Tremendous just thinking of all the possibilities and what it’s all going to look like for the fans and the TV viewers.

I mean it should be literally, we’re going to get to a point where we’re going to be able to put up the sods on buildings and completely shift their design and it will look so photo-realistic that it might as well be the real thing and we are marching towards that and its software packages like VisionSoft in the forefront of figuring out how you make that stuff work.

Well, now we’ve got electronic architecture and electronic acoustics. It’s been a fantastic story to read about and I’m sure it was great being right there in the middle of it.

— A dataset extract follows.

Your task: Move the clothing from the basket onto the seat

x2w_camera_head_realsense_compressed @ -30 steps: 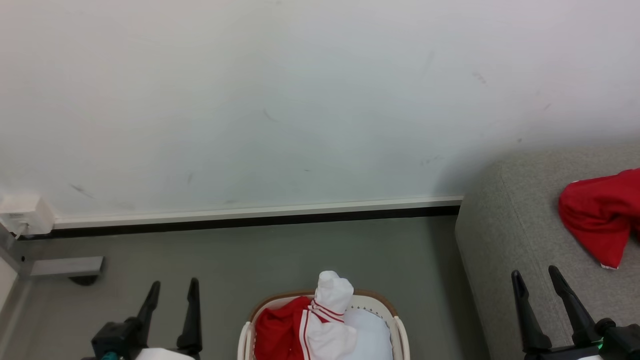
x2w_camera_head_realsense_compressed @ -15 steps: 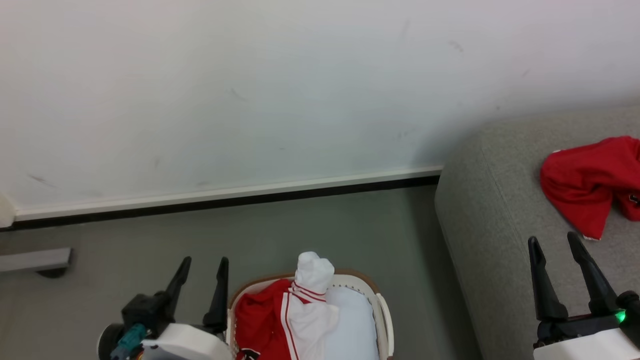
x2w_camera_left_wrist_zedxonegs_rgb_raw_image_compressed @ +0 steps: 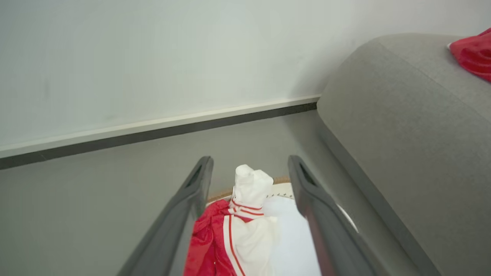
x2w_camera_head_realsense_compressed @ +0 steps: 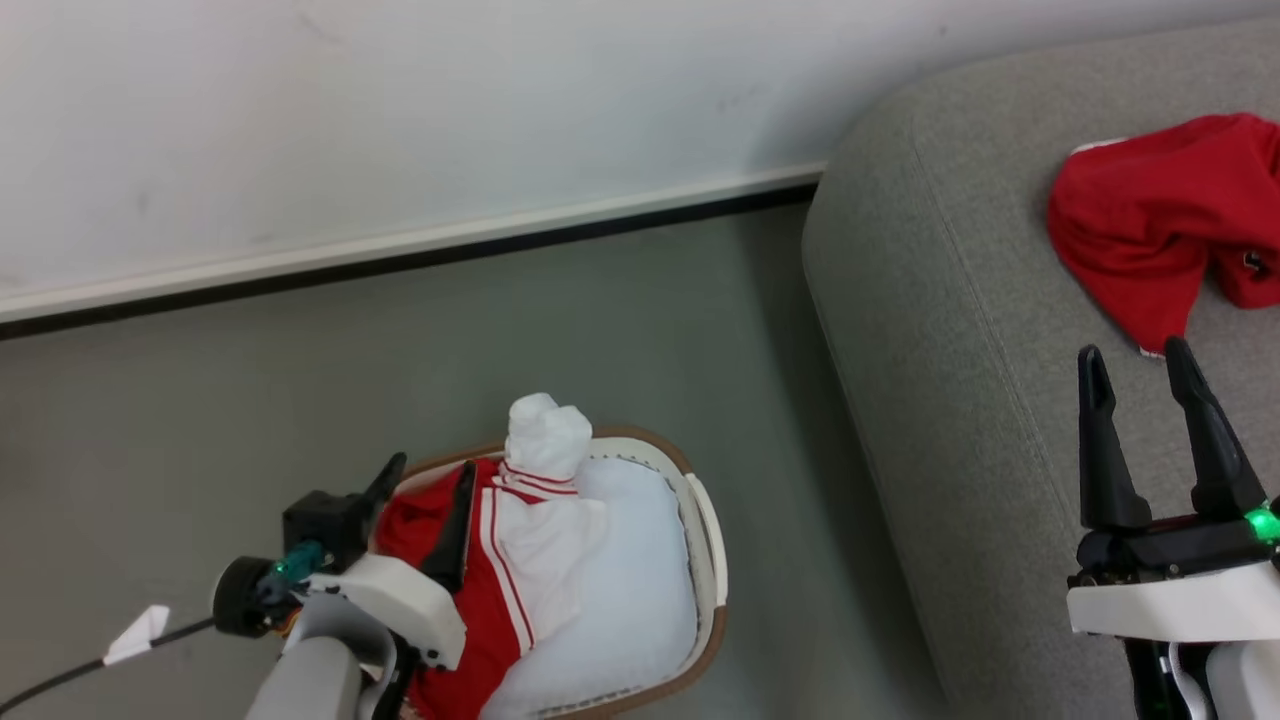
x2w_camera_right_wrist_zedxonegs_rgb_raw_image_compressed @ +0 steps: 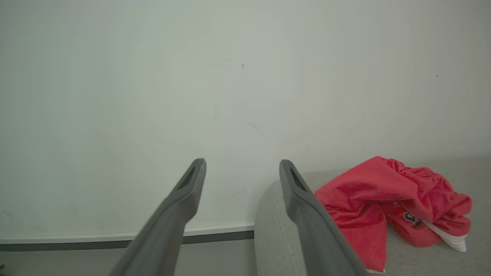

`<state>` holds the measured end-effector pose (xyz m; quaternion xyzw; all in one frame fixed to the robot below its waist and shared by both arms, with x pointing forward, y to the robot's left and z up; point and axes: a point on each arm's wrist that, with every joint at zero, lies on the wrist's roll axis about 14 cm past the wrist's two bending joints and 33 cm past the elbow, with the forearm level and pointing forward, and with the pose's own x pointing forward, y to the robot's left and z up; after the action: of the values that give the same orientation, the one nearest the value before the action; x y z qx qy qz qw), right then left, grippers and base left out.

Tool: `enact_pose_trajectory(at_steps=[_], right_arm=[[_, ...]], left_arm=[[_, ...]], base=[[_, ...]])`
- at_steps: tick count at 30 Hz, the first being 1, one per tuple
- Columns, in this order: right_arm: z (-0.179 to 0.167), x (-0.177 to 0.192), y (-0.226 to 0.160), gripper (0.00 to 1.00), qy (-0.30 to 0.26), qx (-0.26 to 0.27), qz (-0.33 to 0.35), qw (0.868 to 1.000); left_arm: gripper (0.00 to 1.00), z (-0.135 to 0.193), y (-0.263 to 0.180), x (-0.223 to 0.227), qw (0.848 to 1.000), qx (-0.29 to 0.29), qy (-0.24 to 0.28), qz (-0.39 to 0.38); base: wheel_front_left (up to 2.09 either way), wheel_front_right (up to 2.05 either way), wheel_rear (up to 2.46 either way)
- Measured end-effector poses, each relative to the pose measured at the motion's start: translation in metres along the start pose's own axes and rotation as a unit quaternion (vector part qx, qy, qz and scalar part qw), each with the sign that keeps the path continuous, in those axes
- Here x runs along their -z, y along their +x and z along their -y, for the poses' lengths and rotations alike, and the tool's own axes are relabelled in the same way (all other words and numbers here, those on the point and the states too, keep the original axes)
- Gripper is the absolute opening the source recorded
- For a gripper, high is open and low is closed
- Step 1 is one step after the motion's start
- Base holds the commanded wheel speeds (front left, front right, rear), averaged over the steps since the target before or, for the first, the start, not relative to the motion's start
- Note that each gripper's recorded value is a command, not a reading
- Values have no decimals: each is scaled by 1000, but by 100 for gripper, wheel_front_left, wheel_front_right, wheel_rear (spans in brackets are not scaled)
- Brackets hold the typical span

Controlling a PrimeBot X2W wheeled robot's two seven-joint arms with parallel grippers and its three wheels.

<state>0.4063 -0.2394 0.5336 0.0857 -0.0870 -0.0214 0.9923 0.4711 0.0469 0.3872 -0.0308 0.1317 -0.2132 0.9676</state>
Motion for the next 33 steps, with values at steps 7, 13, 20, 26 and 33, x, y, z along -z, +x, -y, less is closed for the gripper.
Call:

Mark Stross from ANC Sports, thanks for being here to tell us about it.

Thank you very, very and this was a pleasure to actually be able to discuss one of the most exciting projects I have ever worked on and what is nice about it is it’s a legacy piece that I will be able to tell my children about and it took a team of people and a very dedicated team of people that I have worked with from Mitsubishi to Jerry Cifarelli who is our CEO and our founder who basically had the vision to bring together such a crack team to be able to take on such challenges and from my prospective VisionSoft has been a real dream to be able to work on and actually bring forward so thank you for the privilege of telling you about the Cowboys and what ANC did.